Certainly a contemporary reader using La Comédie humaine as an investment guide would probably have made a handsome profit… Balzac steered his banker, Baron Nucingen, and the money-lender Magus to undreamt-of wealth by having them invest, for example, in the Orléans Railway, while he lost his own money on the Northern Railway.

There is no escaping the radical difference between the capacity for conception and that for execution: imagination and action are often at opposite poles. That is why novelists usually do not become millionaires, whereas millionaires do not even read novels. Serious people involved in weighty affairs have no time for the puerile games of artistic creation. A man who is entirely “adult” and totally healthy (the latter state, as Sterne warned us, is a most abnormal condition, one that should warrant constant caution) would certainly never contemplate playing the flute all day long, or telling idle tales, or acting and singing on a stage, or playing with clay, paints, and brushes. “Genius,” Baudelaire said, “is childhood recalled at will.”
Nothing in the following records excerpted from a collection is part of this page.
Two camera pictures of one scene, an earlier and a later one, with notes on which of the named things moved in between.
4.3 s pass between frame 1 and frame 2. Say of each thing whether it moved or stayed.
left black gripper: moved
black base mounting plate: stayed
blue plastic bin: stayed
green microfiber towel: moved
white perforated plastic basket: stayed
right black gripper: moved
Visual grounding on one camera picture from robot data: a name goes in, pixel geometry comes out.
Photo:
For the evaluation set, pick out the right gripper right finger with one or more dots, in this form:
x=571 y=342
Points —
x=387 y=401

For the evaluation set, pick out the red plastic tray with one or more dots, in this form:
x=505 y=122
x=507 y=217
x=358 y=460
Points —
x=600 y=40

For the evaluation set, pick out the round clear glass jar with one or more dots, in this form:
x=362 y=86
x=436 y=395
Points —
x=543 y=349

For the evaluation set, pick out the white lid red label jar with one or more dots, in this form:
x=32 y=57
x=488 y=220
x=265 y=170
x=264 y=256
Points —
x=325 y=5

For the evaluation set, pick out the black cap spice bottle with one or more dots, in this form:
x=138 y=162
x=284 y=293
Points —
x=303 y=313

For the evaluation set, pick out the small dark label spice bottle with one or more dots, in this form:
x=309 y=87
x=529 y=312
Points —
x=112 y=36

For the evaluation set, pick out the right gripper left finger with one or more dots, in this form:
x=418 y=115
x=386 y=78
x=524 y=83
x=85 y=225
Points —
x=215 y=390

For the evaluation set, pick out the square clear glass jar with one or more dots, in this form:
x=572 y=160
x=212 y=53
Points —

The paradox by which Balzac could be financially wise in his fiction while losing all his money in life was duplicated in various other matters. For instance, the very women who had been drawn to him by the penetrating intuition of the female heart which he showed in his novels were appalled to discover how insensitive, naive, and awkward the real man could be. (The same contradiction has characterized many creative people: for example, Mozart in his operas composed what is perhaps the only music endowed with acute psychological perception—and yet he was notoriously inept at handling, or even at understanding, the most basic human relations in his life.)

Balzac presents one of the purest examples of the creative genius: “pure” in the sense that he was largely free of extraneous virtues. What enables great artists and writers to create is not intelligence (theirs can sometimes be average, or even mediocre: Balzac, for instance, often had ideas of startling absurdity; not only was he lacking in elementary common sense, but at times he verged on insanity). It is not sensitivity (many people can “feel” with utter intensity without being necessarily able to express themselves). It is not a matter of education and taste (in the decor of his lodgings, Balzac displayed the aesthetic sense of a prosperous Caribbean pimp). The real source of all creation (as Baudelaire again pointed out) is imagination. Balzac’s fiction originally sprang from an intuition he first discovered as a wretched little schoolboy locked in a dark closet of his boarding school—an intuition to which he remained faithful until death, and which enabled him immeasurably to enlarge the world of countless readers: life is a prison, and only imagination can open its windows.